**What this task involves**
What you return should be the lines of the data containing "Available", each in full.

....................

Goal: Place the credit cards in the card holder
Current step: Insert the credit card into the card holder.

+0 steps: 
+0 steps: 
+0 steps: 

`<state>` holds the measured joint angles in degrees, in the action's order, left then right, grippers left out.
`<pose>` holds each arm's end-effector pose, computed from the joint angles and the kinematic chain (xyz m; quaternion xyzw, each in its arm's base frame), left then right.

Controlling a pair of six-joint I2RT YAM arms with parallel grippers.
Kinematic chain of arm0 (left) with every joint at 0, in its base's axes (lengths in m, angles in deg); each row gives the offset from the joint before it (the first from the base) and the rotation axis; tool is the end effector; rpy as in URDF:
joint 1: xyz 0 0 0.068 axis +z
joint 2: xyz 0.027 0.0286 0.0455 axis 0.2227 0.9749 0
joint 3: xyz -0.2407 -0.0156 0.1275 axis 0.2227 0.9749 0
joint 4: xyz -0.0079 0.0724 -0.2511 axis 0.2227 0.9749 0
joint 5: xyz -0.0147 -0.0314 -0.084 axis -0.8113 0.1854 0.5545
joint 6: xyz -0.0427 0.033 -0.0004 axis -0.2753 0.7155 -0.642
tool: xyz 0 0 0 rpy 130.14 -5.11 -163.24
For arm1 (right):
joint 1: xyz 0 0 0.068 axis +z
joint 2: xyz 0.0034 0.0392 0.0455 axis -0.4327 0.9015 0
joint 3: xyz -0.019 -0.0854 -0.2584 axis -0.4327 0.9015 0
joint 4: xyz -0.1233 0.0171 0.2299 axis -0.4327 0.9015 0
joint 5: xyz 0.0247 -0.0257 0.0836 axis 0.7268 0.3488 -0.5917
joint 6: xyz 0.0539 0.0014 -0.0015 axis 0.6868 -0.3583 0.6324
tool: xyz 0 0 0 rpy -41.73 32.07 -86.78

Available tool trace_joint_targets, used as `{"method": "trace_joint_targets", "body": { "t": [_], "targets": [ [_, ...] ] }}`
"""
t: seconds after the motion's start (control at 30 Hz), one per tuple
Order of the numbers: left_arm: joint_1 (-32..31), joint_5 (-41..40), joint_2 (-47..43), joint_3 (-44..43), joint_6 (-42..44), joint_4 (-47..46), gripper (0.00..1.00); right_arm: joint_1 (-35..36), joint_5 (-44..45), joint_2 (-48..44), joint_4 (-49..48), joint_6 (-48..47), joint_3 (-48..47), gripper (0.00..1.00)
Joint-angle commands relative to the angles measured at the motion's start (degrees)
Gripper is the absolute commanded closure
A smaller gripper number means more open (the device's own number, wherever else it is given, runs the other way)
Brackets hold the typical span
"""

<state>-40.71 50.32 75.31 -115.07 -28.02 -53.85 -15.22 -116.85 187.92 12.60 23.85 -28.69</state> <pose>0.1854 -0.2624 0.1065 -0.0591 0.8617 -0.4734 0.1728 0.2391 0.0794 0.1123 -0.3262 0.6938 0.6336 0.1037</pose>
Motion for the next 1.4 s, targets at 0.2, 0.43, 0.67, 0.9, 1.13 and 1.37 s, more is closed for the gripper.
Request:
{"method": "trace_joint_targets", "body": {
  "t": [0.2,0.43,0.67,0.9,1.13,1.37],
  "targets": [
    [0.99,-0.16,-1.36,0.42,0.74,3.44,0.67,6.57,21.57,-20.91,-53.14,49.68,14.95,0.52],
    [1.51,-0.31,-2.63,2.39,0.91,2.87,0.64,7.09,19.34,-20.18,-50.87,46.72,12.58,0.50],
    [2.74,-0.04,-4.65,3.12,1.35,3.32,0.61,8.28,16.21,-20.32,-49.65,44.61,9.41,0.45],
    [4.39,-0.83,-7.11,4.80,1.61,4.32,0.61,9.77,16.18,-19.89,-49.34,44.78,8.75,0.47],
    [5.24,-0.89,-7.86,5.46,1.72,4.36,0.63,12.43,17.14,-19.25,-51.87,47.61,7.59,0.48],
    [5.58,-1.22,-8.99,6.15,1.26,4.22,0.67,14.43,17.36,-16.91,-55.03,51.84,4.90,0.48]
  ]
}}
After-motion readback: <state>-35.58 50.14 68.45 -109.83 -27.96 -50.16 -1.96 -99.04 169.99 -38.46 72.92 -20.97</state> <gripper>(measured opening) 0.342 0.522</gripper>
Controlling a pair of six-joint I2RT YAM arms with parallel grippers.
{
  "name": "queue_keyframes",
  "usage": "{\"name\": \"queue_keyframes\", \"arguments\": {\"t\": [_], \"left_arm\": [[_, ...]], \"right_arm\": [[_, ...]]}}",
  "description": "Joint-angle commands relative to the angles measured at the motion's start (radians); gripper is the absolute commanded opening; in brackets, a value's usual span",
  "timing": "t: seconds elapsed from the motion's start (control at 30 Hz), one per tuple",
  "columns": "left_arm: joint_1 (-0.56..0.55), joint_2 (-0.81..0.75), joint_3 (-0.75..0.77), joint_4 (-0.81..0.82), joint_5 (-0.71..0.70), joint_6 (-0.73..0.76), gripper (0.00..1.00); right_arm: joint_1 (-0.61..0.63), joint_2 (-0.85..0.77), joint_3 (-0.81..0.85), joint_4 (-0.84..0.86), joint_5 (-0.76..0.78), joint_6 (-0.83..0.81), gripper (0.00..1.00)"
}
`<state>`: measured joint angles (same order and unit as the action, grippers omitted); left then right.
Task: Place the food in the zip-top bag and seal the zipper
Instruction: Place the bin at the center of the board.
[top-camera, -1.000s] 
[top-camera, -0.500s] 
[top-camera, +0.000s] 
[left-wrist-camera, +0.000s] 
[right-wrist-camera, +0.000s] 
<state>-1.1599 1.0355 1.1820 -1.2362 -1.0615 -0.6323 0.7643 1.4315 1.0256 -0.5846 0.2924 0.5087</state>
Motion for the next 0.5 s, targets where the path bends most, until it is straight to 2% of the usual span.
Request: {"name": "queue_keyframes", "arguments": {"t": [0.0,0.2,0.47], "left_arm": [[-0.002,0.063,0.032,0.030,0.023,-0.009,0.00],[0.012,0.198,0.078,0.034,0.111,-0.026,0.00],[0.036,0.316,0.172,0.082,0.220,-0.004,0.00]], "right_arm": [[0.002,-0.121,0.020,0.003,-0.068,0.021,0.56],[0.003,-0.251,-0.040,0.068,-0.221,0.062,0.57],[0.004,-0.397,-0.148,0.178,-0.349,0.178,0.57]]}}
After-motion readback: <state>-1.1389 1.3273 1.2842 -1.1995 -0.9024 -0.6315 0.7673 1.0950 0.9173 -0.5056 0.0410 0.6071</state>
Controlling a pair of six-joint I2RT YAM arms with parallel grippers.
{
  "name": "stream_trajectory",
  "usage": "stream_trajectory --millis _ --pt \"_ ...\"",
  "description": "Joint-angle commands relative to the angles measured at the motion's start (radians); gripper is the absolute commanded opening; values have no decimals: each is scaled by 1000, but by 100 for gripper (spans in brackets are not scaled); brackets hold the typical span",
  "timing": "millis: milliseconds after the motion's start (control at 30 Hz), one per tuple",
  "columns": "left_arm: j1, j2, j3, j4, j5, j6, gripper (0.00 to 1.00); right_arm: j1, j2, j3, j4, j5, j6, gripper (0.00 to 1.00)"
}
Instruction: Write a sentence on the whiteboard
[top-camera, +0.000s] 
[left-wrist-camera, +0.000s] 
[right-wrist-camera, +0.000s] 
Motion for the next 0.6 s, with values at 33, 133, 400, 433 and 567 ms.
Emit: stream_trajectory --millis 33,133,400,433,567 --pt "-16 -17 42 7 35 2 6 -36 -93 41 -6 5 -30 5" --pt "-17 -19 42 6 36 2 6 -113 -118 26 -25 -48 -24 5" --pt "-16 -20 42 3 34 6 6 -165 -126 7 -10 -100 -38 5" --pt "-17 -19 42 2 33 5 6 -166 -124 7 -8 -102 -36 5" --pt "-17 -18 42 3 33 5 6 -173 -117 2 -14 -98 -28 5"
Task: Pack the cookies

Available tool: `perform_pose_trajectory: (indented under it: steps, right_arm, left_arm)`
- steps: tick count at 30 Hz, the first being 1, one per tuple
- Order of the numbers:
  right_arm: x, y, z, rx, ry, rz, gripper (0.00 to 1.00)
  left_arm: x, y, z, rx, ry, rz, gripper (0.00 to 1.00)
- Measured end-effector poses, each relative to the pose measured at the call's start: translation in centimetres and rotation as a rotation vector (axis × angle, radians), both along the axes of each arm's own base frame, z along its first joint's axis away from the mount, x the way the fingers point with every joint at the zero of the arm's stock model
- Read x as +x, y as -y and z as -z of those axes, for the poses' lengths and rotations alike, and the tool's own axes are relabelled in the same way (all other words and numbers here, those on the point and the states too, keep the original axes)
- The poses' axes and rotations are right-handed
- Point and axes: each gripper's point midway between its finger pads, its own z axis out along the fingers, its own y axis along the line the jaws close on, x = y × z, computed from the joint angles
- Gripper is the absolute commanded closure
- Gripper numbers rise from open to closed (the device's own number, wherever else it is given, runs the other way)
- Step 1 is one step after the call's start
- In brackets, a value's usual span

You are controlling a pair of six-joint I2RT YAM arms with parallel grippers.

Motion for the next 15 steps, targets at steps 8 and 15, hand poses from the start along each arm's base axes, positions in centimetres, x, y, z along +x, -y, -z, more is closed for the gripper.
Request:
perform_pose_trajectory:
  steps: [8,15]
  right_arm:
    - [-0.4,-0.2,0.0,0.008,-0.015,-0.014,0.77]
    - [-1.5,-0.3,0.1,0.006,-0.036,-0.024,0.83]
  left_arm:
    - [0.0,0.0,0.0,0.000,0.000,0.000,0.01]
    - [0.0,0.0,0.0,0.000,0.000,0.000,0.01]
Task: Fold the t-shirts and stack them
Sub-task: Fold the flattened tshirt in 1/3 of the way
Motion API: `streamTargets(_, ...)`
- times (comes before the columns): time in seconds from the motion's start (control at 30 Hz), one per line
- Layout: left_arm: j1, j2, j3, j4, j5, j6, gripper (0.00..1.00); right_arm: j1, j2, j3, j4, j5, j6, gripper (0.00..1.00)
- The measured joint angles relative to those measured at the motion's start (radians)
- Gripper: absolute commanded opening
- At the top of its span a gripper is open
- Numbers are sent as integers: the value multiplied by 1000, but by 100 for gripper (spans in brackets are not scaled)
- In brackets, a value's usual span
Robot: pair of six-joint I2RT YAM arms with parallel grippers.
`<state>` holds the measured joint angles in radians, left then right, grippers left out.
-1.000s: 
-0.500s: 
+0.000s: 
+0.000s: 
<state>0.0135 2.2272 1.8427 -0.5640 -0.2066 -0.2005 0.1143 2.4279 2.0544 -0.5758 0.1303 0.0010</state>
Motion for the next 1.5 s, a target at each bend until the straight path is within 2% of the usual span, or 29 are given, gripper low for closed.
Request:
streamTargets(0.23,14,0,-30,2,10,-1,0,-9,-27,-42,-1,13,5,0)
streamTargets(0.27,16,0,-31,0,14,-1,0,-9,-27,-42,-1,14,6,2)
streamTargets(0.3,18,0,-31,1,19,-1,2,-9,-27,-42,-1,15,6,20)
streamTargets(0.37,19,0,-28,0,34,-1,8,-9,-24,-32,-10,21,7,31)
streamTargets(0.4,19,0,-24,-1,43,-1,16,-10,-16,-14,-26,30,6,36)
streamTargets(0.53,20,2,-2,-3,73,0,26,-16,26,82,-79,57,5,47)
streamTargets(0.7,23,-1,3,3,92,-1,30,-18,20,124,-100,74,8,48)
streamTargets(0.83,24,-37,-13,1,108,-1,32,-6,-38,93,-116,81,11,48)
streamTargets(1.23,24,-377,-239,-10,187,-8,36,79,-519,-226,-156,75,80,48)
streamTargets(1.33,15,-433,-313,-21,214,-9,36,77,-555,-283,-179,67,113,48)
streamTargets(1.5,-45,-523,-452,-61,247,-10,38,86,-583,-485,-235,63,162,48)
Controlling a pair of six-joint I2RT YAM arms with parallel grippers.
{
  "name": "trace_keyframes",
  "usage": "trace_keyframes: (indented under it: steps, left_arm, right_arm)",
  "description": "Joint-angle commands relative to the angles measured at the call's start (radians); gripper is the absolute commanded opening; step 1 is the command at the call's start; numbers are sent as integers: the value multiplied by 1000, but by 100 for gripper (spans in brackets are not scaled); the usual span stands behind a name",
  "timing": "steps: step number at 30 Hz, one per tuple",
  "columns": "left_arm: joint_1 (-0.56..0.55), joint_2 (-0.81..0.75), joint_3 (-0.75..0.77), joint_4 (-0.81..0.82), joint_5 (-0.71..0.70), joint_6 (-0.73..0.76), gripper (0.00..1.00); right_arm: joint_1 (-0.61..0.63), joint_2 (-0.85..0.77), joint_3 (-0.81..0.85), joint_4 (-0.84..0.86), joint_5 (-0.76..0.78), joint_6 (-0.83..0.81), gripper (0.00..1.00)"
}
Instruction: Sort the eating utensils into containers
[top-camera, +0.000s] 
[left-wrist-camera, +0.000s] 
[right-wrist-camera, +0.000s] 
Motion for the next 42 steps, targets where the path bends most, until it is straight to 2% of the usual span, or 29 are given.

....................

**Task response**
Available tool trace_joint_targets, used as `{"method": "trace_joint_targets", "body": { "t": [_], "targets": [ [_, ...] ] }}`
Available tool: `perform_pose_trajectory: (indented under it: steps, right_arm, left_arm)`

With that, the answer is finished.